Теперь, в Москве, хотелось поуспокоиться, отвести душу в беседе со своим кумиром. В дневнике он отметил этот счастливый день:
«Обедал и провел весь вечер у Шеншина (Фета). Смеркалось, было морозно и уши щипало, когда я выехал сквозь Троицкие ворота из Кремля и несся в санях по Воздвиженке и Арбату на Плющиху. В конце ее неподалеку от Девичья поля его дом, хорошо знакомый лишь по адресу. Я вошел. Маленькие низенькие комнаты, на окнах растения, повсюду цветут гиацинты — такая уютная обстановка для милых бездетных старичков. Я в первый раз увидел Марью Петровну Шеншину (рожд. Боткину, сестру доктора), но мне сейчас же показалось, что я давно с нею знаком. Приняли меня радушно и ласково, как родного. Сперва Марья Петровна боялась моего посещения, но всякий страх прошел, и, кажется, скоро. Мы сели обедать; кроме нас троих была тут и молоденькая девушка, которую называли Екатериной Владимировной — фамилии ее я не узнал. Она служит Фету секретарем — я хорошо знаю ее почерк, — старичок называет ее своими глазами… Разговор не умолкал ни на минуту. Я сразу заметил, что старички самые нежные супруги, он очень рассеян, и без старушки ему пришлось бы плохо. Она, кажется, только живет, что заботой и попечениями о нем. Время летело так быстро, мне было так хорошо у них, как будто я всю жизнь был знаком с ними. Он читал мне свои последние, мне еще незнакомые стихи. Пили чай, говорили, о чем только не говорили…»

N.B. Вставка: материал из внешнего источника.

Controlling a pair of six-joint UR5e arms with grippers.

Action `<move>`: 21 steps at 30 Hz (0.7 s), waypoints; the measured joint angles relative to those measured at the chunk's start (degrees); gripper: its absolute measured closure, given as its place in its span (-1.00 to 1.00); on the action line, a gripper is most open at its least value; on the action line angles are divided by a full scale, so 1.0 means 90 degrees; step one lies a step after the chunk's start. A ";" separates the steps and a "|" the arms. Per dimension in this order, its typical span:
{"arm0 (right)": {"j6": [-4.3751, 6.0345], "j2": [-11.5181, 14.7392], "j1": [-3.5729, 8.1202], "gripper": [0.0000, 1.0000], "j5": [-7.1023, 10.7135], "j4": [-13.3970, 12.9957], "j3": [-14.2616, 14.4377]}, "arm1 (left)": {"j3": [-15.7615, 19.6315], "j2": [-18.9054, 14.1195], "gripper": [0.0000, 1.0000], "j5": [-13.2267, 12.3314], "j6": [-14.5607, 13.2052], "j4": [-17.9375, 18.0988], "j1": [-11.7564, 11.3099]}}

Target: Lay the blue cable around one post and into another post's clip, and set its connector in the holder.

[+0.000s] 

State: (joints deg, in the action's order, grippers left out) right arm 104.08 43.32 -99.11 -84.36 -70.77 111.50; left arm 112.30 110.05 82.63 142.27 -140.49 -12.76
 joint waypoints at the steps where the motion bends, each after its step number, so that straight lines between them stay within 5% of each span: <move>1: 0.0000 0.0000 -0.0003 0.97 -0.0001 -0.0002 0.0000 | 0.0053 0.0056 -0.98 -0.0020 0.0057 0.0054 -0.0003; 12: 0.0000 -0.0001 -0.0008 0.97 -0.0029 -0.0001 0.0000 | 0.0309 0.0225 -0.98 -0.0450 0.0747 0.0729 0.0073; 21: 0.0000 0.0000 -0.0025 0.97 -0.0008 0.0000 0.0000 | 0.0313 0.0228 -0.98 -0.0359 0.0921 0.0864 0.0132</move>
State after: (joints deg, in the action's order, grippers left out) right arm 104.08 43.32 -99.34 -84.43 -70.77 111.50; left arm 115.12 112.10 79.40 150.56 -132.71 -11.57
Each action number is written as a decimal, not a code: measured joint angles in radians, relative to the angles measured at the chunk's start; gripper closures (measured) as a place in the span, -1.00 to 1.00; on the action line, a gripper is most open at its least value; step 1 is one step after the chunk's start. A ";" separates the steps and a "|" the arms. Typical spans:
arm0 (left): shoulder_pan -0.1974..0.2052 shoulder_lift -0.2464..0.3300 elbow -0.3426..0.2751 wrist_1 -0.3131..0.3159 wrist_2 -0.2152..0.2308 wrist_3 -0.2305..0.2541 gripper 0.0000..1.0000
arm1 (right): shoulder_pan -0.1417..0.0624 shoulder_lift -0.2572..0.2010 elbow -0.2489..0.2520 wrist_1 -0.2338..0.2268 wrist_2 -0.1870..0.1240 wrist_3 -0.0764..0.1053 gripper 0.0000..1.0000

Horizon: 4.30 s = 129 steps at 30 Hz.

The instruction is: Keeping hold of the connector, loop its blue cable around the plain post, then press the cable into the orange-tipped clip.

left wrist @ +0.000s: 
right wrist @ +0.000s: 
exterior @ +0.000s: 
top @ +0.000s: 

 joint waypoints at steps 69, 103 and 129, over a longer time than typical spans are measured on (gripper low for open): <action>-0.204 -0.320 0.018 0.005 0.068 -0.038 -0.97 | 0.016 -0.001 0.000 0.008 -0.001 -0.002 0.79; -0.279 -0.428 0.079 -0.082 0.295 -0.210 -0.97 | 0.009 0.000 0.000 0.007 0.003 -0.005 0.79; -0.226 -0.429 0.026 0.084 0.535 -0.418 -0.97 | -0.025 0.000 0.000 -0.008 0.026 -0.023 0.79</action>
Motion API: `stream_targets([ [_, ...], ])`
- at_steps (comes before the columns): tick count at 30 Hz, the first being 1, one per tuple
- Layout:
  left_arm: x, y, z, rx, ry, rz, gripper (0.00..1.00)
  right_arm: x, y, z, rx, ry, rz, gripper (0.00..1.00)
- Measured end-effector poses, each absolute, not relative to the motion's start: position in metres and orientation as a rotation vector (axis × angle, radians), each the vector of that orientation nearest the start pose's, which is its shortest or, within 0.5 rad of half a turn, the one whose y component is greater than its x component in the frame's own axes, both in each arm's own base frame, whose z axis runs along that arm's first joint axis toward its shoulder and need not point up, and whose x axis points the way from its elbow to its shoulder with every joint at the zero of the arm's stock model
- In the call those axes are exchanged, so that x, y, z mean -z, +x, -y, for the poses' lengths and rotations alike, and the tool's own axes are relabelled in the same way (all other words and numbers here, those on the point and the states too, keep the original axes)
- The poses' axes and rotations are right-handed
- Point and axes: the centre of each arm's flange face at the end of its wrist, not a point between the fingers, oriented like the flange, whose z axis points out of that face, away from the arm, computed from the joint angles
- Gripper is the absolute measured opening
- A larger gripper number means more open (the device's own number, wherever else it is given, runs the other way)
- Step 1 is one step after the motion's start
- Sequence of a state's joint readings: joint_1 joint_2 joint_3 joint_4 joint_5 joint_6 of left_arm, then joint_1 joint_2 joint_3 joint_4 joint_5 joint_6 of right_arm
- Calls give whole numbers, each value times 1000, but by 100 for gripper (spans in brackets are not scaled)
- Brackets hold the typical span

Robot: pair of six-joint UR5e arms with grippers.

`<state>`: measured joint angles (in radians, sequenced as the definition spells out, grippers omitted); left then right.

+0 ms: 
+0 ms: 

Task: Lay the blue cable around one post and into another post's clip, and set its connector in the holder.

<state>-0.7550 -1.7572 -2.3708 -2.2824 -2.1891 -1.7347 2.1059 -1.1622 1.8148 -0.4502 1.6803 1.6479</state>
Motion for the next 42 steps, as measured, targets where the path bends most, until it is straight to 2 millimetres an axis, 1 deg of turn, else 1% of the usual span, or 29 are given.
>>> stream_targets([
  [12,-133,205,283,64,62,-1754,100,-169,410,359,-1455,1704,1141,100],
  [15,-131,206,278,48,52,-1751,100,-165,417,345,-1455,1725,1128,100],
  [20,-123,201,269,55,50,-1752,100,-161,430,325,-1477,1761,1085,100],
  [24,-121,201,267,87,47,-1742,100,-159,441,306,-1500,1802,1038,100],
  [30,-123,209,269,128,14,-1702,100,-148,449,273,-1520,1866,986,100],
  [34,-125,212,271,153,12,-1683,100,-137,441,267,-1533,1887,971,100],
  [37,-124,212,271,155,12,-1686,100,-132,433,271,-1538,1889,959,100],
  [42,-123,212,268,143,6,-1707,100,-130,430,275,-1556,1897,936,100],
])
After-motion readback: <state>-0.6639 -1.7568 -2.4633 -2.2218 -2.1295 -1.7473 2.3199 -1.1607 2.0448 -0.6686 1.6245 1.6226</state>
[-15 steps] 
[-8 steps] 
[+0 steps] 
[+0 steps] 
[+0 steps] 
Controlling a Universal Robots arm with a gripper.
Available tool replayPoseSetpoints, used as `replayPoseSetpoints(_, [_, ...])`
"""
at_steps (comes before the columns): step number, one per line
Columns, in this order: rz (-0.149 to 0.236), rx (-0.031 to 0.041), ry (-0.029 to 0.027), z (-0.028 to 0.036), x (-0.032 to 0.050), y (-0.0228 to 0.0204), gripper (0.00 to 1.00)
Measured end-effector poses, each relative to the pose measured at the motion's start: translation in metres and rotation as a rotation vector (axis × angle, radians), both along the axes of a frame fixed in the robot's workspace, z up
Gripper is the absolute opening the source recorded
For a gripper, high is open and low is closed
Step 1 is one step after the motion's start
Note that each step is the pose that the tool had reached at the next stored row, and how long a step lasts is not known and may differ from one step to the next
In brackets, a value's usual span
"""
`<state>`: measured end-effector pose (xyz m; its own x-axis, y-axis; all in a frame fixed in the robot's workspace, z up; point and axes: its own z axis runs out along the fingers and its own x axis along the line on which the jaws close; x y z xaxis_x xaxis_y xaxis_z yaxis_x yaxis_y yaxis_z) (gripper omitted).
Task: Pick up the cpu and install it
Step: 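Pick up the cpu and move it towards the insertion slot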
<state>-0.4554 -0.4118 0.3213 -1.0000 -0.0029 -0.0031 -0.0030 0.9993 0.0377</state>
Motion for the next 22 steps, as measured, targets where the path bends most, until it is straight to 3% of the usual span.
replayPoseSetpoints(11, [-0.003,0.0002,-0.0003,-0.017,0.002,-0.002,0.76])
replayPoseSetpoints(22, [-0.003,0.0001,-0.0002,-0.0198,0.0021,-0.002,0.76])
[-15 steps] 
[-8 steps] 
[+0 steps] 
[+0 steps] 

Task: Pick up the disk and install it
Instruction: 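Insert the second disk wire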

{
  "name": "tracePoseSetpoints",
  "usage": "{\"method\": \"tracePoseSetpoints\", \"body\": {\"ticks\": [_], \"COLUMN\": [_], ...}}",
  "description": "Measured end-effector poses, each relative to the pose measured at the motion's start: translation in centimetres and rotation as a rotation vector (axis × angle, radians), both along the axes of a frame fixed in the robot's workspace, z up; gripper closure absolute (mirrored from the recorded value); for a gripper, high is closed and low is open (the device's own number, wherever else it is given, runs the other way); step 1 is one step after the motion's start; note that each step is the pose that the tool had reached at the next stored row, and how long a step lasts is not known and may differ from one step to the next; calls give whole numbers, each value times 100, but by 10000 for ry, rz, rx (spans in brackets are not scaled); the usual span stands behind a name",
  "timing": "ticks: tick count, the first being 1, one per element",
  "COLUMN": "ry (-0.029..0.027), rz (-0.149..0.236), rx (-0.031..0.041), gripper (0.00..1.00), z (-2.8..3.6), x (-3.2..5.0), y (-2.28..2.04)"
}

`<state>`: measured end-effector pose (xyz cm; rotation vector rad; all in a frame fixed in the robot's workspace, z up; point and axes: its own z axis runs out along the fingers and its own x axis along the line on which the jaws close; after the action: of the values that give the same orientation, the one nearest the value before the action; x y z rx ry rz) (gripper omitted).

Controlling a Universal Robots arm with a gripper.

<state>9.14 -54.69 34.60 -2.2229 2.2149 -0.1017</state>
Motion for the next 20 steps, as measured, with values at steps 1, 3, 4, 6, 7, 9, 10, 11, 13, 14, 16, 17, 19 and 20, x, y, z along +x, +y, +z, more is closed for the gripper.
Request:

И спустя годы К. Р. будет вспоминать вечер на Плющихе. Он невольно завидовал Тургеневу, графу Льву Толстому: они так часто пользовались гостеприимством и радушием Афанасия Афанасьевича и Марьи Петровны. «… В памяти своей справлял годовщину милого проведенного вечера, тянуло к Вам на Плющиху». И Фет его будет звать в гости, а он с сожалением ему отвечать, что с прирожденной чуткостью стихотворца Фет не может не угадать, как хочется предпринять путешествие в Воробьевку с единственной целью заглянуть в гостиную, где, зажженные заботливой рукой Марьи Петровны, будут гореть все свечи люстры.